Статуя: «Хорошее, дурное – нет их в мире; все в наших мыслях».

– Заткнулась бы! – крикнул Гамлет. – Сколько можно нести одну и ту же чушь? Разве не очевидно, что я поступил правильно? И что поступки, приписанные мне Шекспиром, были, напротив, дурны?

– А у тебя не было друга, сверстника, поощрявшего твои безумства? – поинтересовался Макбет.

– А ведь был! – воскликнул Гамлет. – Ты мне напомнил про того молодого человека, как его звали?.. Нельсон, что ли? Нет, не то. Вспомнил: Горацио! Да, он очень дурно на меня влиял.

Статуя: «Спокойной ночи, принц, пусть ангельское пенье хранит твой сон»

– Все это, конечно, очень мило, – сказал Гамлет. – Неуместная ремарка, Шекспир такие обожал. Я – другое дело. После лечения у доктора Бомбастикуса я отвернулся от Горацио и сошелся с Розенкранцем и Гильденстерном – вполне приличными людьми, по мнению доктора Бомбастикуса.

«И веры им, как разве что гадюкам…» – пробормотала статуя.

– Что ты обо всем этом думаешь теперь, после смерти? – спросил Антоний.

– Бывает, не стану отрицать, – ответил Гамлет, – во мне поднимается волна сожаления о былом огне, о золотых словах, слетавших с моего языка, о проницательности, мучившей меня и одновременно радовавшей. До сих пор помню один блестящий образец своего красноречия, начинавшийся со слов: «Ну, что он за созданье – человек!» Не спорю, в моем безумном мире были свои достоинства. Но я избрал мир здравомыслия, мир честных людей, без сомнений и вопросов исполняющих свой долг, никогда не заглядывающих куда не надо из страха перед тем, что могут там увидеть, чтящих отцов и матерей и повторяющих преступления, принесшие отцам и матерям процветание, поддерживающих государство, не спрашивая, заслуживает ли оно поддержки, благочестиво поклоняющихся Богу, созданному ими по своему подобию, и уважающих только ту ложь, что отвечает интересам сильных мира сего. Вот моя вера, соответствующая учению доктора Бомбастикуса. С ней я жил, в ней умер.

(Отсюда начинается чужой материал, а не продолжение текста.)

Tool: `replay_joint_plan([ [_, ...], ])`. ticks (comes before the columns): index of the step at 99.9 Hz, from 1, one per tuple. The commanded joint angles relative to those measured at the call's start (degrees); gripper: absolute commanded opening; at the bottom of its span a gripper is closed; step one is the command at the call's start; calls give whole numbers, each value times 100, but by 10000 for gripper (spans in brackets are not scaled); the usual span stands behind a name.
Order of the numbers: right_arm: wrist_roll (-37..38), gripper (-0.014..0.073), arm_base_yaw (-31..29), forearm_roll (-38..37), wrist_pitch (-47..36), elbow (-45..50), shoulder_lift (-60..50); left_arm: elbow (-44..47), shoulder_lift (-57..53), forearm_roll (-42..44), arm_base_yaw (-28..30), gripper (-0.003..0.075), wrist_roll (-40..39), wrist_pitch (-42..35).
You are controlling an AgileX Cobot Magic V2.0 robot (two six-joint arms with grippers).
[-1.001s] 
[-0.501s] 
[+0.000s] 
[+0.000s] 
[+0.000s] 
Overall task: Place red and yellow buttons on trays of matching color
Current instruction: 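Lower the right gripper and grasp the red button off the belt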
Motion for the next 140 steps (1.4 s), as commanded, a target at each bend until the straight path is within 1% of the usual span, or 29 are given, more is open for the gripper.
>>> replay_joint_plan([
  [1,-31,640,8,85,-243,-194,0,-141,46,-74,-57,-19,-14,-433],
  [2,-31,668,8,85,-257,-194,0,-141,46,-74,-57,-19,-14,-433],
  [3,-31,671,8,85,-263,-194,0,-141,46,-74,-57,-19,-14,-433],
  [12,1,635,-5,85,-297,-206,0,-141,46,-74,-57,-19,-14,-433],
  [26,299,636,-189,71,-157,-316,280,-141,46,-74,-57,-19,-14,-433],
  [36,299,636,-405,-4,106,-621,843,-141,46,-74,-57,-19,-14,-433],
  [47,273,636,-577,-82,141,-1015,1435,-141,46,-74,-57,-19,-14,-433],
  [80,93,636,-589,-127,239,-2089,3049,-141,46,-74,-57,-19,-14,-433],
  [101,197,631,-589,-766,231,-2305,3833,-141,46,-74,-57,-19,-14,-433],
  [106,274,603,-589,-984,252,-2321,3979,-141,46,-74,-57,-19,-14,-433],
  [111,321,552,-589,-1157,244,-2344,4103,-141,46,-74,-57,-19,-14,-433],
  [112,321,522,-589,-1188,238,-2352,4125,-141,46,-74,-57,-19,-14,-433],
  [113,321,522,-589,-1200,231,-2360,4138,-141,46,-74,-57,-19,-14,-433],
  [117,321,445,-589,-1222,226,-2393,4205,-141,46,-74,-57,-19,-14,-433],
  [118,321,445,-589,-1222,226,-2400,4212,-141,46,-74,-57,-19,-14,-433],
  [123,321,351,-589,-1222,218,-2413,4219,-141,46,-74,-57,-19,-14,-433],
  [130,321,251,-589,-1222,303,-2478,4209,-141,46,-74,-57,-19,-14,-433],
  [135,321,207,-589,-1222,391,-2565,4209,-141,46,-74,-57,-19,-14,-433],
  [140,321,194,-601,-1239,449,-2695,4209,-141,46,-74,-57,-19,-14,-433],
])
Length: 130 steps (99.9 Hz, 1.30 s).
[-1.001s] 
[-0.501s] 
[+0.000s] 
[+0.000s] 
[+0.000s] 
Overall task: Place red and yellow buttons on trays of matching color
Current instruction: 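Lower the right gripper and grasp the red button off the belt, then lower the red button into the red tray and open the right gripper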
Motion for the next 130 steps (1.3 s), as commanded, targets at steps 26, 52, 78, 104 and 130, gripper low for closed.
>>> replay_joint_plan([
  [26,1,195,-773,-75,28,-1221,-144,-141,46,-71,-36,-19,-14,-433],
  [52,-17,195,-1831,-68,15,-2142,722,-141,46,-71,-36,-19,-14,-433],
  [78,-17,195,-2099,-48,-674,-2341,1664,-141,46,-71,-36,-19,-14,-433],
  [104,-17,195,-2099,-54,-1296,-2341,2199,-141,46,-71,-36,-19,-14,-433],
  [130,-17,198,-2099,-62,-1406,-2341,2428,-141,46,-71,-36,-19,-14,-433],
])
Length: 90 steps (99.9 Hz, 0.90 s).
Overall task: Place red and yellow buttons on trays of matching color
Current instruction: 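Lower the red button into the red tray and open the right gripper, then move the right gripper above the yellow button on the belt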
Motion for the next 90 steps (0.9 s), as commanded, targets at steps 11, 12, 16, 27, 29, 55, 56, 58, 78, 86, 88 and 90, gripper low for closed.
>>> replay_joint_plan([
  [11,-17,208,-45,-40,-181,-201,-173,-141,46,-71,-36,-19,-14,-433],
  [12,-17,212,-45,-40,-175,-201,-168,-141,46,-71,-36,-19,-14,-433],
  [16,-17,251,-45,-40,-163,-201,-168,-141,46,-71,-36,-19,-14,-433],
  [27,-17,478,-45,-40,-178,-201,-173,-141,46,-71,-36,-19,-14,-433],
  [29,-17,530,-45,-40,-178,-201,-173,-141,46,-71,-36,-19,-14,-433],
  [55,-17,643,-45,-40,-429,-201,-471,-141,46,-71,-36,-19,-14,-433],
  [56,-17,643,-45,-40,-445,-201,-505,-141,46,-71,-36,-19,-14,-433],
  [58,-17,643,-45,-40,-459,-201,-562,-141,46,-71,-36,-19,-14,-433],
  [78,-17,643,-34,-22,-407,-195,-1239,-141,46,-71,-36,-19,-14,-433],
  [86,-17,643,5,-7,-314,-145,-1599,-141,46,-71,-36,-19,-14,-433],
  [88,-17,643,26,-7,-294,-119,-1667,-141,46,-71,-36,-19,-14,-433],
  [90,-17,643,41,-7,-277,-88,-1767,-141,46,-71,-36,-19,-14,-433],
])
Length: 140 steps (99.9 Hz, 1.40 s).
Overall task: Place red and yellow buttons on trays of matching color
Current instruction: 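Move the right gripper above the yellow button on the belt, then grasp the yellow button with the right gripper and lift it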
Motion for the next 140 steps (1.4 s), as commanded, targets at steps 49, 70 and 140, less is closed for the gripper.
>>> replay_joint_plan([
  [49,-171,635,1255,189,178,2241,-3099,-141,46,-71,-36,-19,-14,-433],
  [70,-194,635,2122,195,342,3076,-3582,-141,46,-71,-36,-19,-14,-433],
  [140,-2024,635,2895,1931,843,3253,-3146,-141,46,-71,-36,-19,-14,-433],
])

Статуя: «Какие грезы смертный сон навеет лишенным бренных уз – вот в чем загадка».

– Бред, старина! – махнул рукой Гамлет. – Мне никогда ничего не снится. Меня устраивает мир, каким я его вижу. Ничего иного я не желаю. Такому притворщику, как я, все доступно!

Статуя: «Можно улыбаться, улыбаться, и быть при этом подлецом».

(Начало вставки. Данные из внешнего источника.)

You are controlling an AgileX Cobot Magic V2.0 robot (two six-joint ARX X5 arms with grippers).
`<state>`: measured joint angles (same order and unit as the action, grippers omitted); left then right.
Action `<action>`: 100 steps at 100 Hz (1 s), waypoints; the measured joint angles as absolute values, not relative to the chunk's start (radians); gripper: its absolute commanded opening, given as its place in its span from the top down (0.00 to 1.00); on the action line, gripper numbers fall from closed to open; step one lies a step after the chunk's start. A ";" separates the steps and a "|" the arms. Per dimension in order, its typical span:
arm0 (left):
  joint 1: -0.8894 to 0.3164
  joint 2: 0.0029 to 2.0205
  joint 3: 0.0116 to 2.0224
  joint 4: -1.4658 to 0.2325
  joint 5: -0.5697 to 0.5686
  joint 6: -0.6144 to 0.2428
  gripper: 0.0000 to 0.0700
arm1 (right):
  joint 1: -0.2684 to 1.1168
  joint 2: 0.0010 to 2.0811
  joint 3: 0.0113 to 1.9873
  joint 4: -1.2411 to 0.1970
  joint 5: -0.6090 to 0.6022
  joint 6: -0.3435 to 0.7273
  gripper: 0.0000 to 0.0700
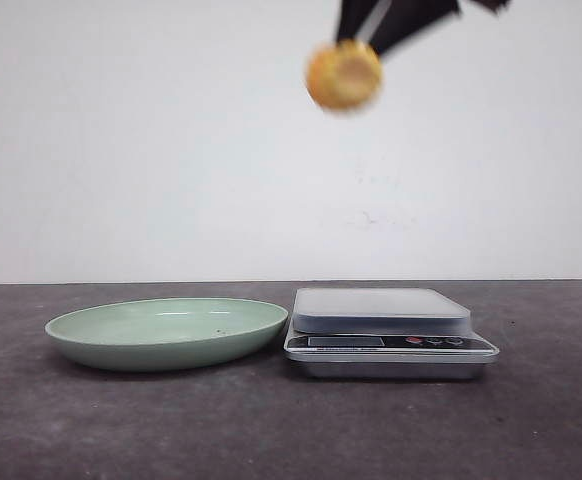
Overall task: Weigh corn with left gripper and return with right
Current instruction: 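Lift the corn with the right gripper and carry it to the plate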
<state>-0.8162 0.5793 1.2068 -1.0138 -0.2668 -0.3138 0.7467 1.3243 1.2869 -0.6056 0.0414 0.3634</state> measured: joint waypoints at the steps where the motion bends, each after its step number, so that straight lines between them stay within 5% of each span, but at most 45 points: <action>1: -0.816 0.579 1.207 -1.013 -0.267 -0.314 0.48 | 0.752 1.324 1.294 -0.609 0.041 0.363 1.00; 47: -0.816 0.579 1.207 -1.013 -0.267 -0.315 0.48 | 0.909 1.595 1.722 -0.670 0.143 0.336 1.00; 100: -0.816 0.579 1.207 -1.013 -0.287 -0.319 0.48 | 0.876 1.977 1.739 -0.627 0.078 0.349 1.00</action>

– Лично я, – сказал Гамлет, – предпочел бы улыбаться и быть подлецом, а не рыдать и быть хорошим человеком.

Статуя: «Во все это я без изъятья верю, но было бы бесчестьем все это записать».

– Что для меня справедливость, если мне выгодна несправедливость? – спросил Гамлет.

Статуя: «Никто не снес бы издевательств века…»

– Хватит меня мучить! – не выдержал Гамлет.

Статуя: «Вы не уйдете, пока я не поставлю зеркало, где вы увидите свое сокрытое нутро».

– О, что за дрянь я, что за жалкий раб! – воскликнул Гамлет. – К черту Бомбастикуса! К черту корректировку! К черту осторожность и восхваление дураков! – И он хлопнулся в обморок.

Статуя: «И – тишина».

Тут раздался непонятный вопль из глубин, донесшийся по трубе, которой ротарианцы прежде не замечали:

– Я доктор Бомбастикус, я в аду! Я раскаиваюсь! Я погубил ваши души. Но в Гамлете сохранилась искра, и это мое проклятие. Я живу в аду, но до сих пор не знал, в чем мое преступление. Я попал в ад за то, что предпочитал подчинение славе; что услужливость ставил выше величия, что искал тихой глади, а не вспышки молнии; что от страха перед громом предпочитал сырость и бесконечную морось. Покаяние Гамлета показало мне мой грех. В аду, где я живу, мной владеют нескончаемые комплексы. Сколько я ни взываю к святому Фрейду, все без толку, я остаюсь пленником нескончаемого водоворота безумной банальности. Вступитесь за меня, мои жертвы! Я исправлю зло, которое вам причинил.

Но оставшиеся пятеро не слушали его. Обозлившись на статую, повергнувшую в отчаяние их друга Гамлета, они обрушили на нее могучие удары и сокрушили. Уцелевшая голова статуи прошептала: «Боже, что за дурни эти смертные!»

Пятеро остались в Чистилище, доктор Бомбастикус – в аду. Гамлета унесли ангелы и духи милосердия.

Вместо Гамлета в комитет ввели Офелию.